Avada told her cousin she was despairing and felt ill. She said other people she knew had got visas for other countries.

"Do you know how bad my situation is, do you know if I couldn't find any place to go? What is my fault? Why is there is no proper answer?"

Prime Minister Jacinda Ardern was approached for comment but the PM's office referred this to Immigration Minister Kris Faafoi.

Timeline

  • August 2018: Immigration NZ gets the woman's passport and family reunification application
  • February 2019: A case worker starts on it, asking for information by 20 March - but only on that date does Immigration send the lawyer a copy of a crucial document; Immigration grants an extension, partly given the impact of the mosque attacks on clients including those offshore
  • June: Immigration tells woman's lawyer national security check processes are outside its control but it continues "to monitor these on a daily basis"
  • September: Family link confirmation received using DNA test, all security checks completed.

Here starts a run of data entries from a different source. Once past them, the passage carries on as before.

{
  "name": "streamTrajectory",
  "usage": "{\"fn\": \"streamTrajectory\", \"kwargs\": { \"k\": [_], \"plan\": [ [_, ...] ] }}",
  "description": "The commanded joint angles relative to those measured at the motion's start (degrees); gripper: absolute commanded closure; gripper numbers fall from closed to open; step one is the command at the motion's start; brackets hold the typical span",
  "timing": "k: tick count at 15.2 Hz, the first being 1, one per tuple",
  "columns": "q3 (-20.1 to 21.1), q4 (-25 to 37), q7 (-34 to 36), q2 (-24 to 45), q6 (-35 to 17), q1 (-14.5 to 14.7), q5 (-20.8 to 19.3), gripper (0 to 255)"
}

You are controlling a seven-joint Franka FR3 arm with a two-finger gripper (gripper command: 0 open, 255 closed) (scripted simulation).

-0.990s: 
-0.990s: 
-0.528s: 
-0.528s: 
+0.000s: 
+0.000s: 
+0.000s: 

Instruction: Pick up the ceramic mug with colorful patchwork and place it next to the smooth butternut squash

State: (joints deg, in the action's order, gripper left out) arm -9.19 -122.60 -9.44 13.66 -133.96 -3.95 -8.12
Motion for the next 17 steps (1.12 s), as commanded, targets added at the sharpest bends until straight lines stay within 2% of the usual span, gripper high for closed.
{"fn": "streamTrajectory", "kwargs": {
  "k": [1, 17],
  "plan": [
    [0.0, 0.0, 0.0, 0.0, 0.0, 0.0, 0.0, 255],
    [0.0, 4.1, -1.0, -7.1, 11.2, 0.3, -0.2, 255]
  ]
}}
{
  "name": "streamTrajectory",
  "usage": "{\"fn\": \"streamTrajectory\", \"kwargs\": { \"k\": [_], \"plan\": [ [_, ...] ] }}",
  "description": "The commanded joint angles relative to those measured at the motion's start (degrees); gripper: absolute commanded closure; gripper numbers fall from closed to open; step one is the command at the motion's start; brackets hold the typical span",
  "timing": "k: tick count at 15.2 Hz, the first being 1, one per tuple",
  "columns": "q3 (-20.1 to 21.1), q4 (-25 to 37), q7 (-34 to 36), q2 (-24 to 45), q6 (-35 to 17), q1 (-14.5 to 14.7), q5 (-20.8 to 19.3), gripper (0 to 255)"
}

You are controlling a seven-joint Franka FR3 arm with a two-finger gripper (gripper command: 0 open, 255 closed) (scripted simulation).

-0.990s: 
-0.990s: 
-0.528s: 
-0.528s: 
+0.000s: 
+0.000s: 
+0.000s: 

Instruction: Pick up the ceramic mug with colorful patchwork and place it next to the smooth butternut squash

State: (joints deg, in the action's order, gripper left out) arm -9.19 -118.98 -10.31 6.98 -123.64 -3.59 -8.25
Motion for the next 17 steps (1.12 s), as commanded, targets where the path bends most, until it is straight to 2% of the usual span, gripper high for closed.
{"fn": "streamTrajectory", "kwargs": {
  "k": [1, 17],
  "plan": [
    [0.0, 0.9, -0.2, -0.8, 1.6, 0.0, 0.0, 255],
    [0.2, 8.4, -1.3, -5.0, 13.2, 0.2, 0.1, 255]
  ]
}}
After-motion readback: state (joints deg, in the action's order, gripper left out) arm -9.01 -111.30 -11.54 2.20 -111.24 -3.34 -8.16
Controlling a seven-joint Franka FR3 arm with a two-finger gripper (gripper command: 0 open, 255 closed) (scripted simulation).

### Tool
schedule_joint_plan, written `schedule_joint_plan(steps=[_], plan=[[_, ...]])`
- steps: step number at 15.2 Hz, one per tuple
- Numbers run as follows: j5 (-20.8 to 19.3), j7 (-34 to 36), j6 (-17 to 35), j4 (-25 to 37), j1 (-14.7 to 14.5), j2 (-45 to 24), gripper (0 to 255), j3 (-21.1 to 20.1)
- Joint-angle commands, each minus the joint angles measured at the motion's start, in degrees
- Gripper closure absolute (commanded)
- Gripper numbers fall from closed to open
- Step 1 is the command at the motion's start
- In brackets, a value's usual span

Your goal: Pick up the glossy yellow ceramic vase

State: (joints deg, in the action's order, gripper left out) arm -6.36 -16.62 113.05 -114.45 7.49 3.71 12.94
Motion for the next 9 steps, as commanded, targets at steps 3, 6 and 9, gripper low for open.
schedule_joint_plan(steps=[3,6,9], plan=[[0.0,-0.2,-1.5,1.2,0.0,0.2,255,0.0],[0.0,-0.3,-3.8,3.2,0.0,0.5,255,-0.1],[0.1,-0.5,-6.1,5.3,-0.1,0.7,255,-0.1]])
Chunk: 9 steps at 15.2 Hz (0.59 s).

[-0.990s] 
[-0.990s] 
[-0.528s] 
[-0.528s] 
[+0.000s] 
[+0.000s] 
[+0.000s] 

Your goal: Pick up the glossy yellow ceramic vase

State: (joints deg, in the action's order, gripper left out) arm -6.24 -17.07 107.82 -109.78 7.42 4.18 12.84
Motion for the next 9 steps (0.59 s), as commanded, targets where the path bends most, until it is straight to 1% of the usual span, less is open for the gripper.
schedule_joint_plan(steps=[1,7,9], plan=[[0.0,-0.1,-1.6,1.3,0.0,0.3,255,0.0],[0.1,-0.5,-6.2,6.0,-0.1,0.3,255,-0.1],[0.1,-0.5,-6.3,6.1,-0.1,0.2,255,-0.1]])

Case officer is recommending approval
  • January 2020: Delays mean Immigration begins to question the woman's sponsor's circumstances
  • March 2020: Covid-19 lockdown
  • June 2020: Immigration says it is still waiting for a second case officer's sign-off and warns Covid has put applications on hold
  • July-August 2021: Taliban take over Afghanistan; woman flees
  • 1 September 2021: Immigration rejects woman's plea for a visa on humanitarian grounds
  • 3 November: Judicial review sought by Community Law to be heard

*Avada and *Mina names changes to protect their identity.